Exercise requirements:
Tally every line of the records below that includes "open", and reply with the total alone.
* * *
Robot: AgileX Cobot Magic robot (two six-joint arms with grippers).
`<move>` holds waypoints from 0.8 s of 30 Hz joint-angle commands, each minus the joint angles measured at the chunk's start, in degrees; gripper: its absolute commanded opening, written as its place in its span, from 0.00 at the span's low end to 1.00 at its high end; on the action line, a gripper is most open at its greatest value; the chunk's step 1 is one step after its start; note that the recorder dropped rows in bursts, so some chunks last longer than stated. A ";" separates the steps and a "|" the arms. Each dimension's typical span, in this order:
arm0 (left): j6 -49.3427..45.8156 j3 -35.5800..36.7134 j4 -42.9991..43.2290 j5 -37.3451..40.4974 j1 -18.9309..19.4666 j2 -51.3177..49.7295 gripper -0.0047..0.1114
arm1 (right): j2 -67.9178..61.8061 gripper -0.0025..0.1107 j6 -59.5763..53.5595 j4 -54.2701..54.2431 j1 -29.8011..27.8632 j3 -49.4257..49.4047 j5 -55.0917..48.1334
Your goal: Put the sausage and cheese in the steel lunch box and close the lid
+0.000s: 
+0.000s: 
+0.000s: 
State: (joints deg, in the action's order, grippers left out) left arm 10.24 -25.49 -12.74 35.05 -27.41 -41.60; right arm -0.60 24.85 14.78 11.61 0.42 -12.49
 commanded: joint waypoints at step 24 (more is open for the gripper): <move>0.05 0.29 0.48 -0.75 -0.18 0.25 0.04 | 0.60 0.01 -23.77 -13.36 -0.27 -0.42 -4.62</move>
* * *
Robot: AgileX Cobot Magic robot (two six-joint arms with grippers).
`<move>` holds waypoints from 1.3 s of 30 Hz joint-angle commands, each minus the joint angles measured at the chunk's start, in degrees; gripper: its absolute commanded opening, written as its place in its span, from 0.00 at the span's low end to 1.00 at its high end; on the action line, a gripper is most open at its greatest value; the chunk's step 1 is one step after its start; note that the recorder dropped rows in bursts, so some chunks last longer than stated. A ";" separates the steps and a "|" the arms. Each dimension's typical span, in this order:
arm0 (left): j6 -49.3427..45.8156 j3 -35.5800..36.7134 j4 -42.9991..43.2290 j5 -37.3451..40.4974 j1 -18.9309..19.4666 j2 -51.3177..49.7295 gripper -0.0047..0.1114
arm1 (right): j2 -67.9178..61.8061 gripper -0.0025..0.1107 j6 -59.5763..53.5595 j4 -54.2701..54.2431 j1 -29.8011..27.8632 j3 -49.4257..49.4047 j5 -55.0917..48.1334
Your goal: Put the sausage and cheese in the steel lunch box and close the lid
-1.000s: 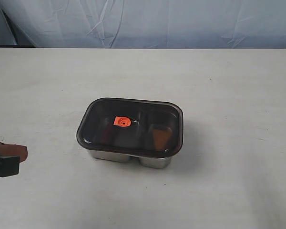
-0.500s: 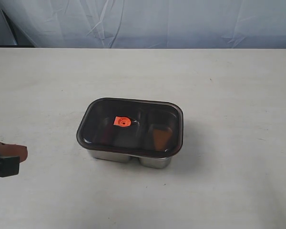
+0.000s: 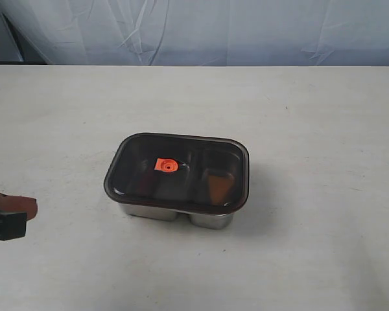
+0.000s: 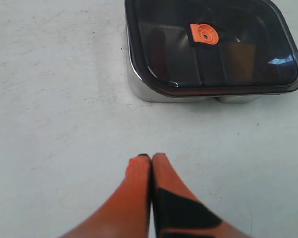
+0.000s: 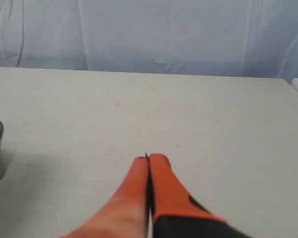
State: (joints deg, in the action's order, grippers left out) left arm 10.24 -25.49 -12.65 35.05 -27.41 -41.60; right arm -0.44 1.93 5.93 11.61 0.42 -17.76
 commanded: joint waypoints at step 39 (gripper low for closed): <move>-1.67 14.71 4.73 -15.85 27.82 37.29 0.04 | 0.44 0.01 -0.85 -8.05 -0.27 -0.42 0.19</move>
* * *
Answer box:
3